From 1983 to 1992, Netz studied at the Tel Aviv University, obtaining a B.A. in Ancient History and an M.A. in History and the Philosophy of Science; from 1993 to 1995 studied classics at Christ College, Cambridge University, where he obtained his doctorate in 1995. From 1996 to 1999 Netz worked as a post-doctoral research fellow at Gonville and Caius College, Cambridge, and concurrently in 1998 and 1999 worked as a post-doctoral fellow at MIT. In the fall of 1999 he took a position as an assistant professor in the Stanford University Department of Classics, where he continues to teach and publish.

Netz is married to Maya Arad, an Israeli writer who is widely considered "the foremost Hebrew writer outside Israel". The couple has two daughters.

Netz's major research interests include the wider issues of the history of cognitive practices; for example the history of the book, visual culture, literacy and numeracy. He is the author of a number of works in field, including volumes I and II of The Archimedes Palimpsest. He also co-authored The Archimedes Codex with William Noel on the same subject matter, but oriented towards a public audience which received the Neumann Prize, as well as several works published by the Cambridge University Press, including The Shaping of Deduction in Greek Mathematics: a Study in Cognitive History (1999, Runciman Award), The Transformation of Early Mediterranean Mathematics: From Problems to Equations (2004), Ludic Proof: Greek Mathematics and the Alexandrian Aesthetic (2009), Scale, Space, and Canon in Ancient Literary Culture (2020), and A New History of Greek Mathematics (2022).

In 2014 he was awarded the Commandino Medal at the Urbino University for his contributions to the history of science.

Netz has also appeared as a subject matter expert on PBS's Nova concerning ancient mathematics.

In addition to his work on the history of mathematics, Netz has published some Hebrew poetry, including "Adayin Baḥutz" in 1999 as well as "Quatrains" in 2014.

==Selected publications==
- The Shaping of Deduction in Greek Mathematics: A Study in Cognitive History, Cambridge: Cambridge University Press, 1999, ISBN 978-0-521-54120-6.
- The Works of Archimedes: Translation and Commentary, Vol.
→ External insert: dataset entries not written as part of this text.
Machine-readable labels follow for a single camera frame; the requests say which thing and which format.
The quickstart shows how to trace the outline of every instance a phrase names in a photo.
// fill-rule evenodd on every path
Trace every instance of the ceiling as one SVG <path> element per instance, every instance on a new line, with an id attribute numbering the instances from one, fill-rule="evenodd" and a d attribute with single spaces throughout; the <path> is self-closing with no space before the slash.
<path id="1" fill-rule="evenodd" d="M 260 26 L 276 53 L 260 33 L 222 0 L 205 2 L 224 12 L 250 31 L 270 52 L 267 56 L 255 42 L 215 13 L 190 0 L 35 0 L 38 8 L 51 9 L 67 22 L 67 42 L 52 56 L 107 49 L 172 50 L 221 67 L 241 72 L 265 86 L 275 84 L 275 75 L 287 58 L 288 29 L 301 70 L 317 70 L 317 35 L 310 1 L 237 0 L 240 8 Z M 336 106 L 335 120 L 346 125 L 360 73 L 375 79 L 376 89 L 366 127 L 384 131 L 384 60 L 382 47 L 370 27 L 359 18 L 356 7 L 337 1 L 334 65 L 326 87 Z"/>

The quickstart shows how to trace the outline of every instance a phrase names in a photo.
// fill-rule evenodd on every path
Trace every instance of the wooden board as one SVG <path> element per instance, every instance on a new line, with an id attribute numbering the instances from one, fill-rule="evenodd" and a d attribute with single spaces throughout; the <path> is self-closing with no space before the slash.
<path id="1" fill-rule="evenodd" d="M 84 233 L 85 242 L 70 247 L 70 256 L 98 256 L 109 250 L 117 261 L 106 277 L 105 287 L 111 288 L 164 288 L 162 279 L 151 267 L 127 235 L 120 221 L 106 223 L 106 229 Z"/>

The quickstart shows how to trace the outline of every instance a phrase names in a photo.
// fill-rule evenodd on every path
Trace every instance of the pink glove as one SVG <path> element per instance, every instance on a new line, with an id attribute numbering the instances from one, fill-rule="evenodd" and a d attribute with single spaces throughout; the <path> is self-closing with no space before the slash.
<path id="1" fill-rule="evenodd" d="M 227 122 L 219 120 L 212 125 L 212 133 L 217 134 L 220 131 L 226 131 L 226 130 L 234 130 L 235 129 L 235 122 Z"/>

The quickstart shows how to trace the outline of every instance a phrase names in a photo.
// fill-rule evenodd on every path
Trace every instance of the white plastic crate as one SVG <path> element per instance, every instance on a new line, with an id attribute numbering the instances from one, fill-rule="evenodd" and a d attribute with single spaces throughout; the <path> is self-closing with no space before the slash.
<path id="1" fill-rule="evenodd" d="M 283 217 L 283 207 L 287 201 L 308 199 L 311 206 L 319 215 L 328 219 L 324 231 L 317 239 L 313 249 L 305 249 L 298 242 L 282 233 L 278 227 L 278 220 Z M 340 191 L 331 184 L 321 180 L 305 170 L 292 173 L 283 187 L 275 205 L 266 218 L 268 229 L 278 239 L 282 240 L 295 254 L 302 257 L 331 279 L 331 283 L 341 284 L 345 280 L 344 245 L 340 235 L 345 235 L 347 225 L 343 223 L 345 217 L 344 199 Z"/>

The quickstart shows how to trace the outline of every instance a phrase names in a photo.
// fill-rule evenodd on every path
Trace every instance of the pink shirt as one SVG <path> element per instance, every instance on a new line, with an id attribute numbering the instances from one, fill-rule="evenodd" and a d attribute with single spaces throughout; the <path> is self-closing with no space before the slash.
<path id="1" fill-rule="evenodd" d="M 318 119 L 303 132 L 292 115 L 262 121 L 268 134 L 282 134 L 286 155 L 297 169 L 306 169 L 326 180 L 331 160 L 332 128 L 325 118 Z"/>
I: The Two Books "On The Sphere and the Cylinder", Cambridge: Cambridge University Press, 2004 and 2009 ISBN 978-0-5211-1798-2.
- Barbed Wire: an Ecology of Modernity, Middletown, CT: Wesleyan University Press, 2007, ISBN 978-0-8195-6959-2.
- With William Noel, The Archimedes Codex: Revealing the Secrets of the World's Greatest Palimpsest, London: Weidenfeld & Nicolson, 2007, ISBN 978-0-306-81737-3.
- The Transformation of Mathematics in the Early Mediterranean World: from Problems to Equations, Cambridge: Cambridge University Press, 2007 ISBN 978-0-5210-4174-4.
- Ludic Proof: Greek Mathematics and the Alexandrian Aesthetic, Cambridge: Cambridge University Press, 2009, ISBN 978-0-521-89894-2.
- Editor, with William Noel, Natalie Tchernetska, and Nigel Wilson, The Archimedes Palimpsest Vol. I: Catalogue and Commentary, Cambridge: Cambridge University Press, 2011, ISBN 978-1-107-01457-2.
- Editor, with William Noel et al., The Archimedes Palimpsest Vol. II: Facsimile and Transcription, Cambridge University Press, 2011, ISBN 978-1-107-01684-2.
- The Works of Archimedes: Translation and Commentary, Vol. 2: "On Spirals", Cambridge: Cambridge University Press, 2017, ISBN 978-0-5216-6145-4.
- "Scale, Space and Canon in Ancient Literary Culture", Cambridge: Cambridge University Press, 2020 ISBN 978-1-108-48147-2.
- A New History of Greek Mathematics, Cambridge: Cambridge University Press, 2022, ISBN 978-1-108-83384-4.
- Why the Ancient Greeks Matter: The Problematic Miracle that was Greece, Cambridge: Cambridge University Press, 2025, ISBN 978-1-009-50559-8.